■ Data block
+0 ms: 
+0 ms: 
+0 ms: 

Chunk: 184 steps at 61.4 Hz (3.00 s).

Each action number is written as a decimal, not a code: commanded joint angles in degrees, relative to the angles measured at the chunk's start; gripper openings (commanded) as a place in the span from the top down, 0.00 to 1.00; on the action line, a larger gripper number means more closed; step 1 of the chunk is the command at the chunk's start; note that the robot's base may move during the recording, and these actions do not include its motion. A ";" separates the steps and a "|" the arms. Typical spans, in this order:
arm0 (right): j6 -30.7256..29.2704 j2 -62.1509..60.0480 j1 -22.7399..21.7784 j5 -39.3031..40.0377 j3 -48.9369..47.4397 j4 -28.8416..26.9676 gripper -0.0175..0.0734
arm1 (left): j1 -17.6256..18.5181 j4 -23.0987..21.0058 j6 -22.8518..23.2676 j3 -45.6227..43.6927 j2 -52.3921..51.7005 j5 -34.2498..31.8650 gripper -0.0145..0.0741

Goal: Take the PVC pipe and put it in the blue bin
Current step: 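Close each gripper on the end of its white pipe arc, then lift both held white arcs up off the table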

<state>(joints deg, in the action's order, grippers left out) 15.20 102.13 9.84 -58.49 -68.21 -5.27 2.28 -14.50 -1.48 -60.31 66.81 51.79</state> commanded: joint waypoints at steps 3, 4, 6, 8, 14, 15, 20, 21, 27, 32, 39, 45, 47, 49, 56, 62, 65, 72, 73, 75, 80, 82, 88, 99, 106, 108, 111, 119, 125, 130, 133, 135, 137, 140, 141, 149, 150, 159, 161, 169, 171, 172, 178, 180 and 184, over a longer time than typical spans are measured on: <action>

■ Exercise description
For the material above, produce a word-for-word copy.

■ Answer box
+0 ms: 
+0 ms: 
+0 ms: 

Chunk: 184 steps at 61.4 Hz (3.00 s).

Each action number is written as a decimal, not a code: commanded joint angles in degrees, relative to the angles measured at the chunk's start; gripper openings (commanded) as a place in the span from the top down, 0.00 to 1.00; on the action line, a larger gripper number means more closed; step 1 of the chunk is the command at the chunk's start; note that the robot's base may move during the recording, and these actions do not include its motion. A ";" separates the steps and a "|" the arms. Typical spans, in this order:
arm0 (right): j6 -30.7256..29.2704 j2 -62.1509..60.0480 j1 -22.7399..21.7784 j5 -39.3031..40.0377 j3 -48.9369..47.4397 j4 -28.8416..26.9676 gripper -0.0175..0.0734
arm1 (left): j1 -17.6256..18.5181 j4 -23.0987..21.0058 j6 -22.8518..23.2676 j3 -45.6227..43.6927 j2 -52.3921..51.7005 j5 -34.2498..31.8650 gripper -0.0145..0.0741

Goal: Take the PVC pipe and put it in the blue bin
Current step: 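Close each gripper on the end of its white pipe arc, then lift both held white arcs up off the table
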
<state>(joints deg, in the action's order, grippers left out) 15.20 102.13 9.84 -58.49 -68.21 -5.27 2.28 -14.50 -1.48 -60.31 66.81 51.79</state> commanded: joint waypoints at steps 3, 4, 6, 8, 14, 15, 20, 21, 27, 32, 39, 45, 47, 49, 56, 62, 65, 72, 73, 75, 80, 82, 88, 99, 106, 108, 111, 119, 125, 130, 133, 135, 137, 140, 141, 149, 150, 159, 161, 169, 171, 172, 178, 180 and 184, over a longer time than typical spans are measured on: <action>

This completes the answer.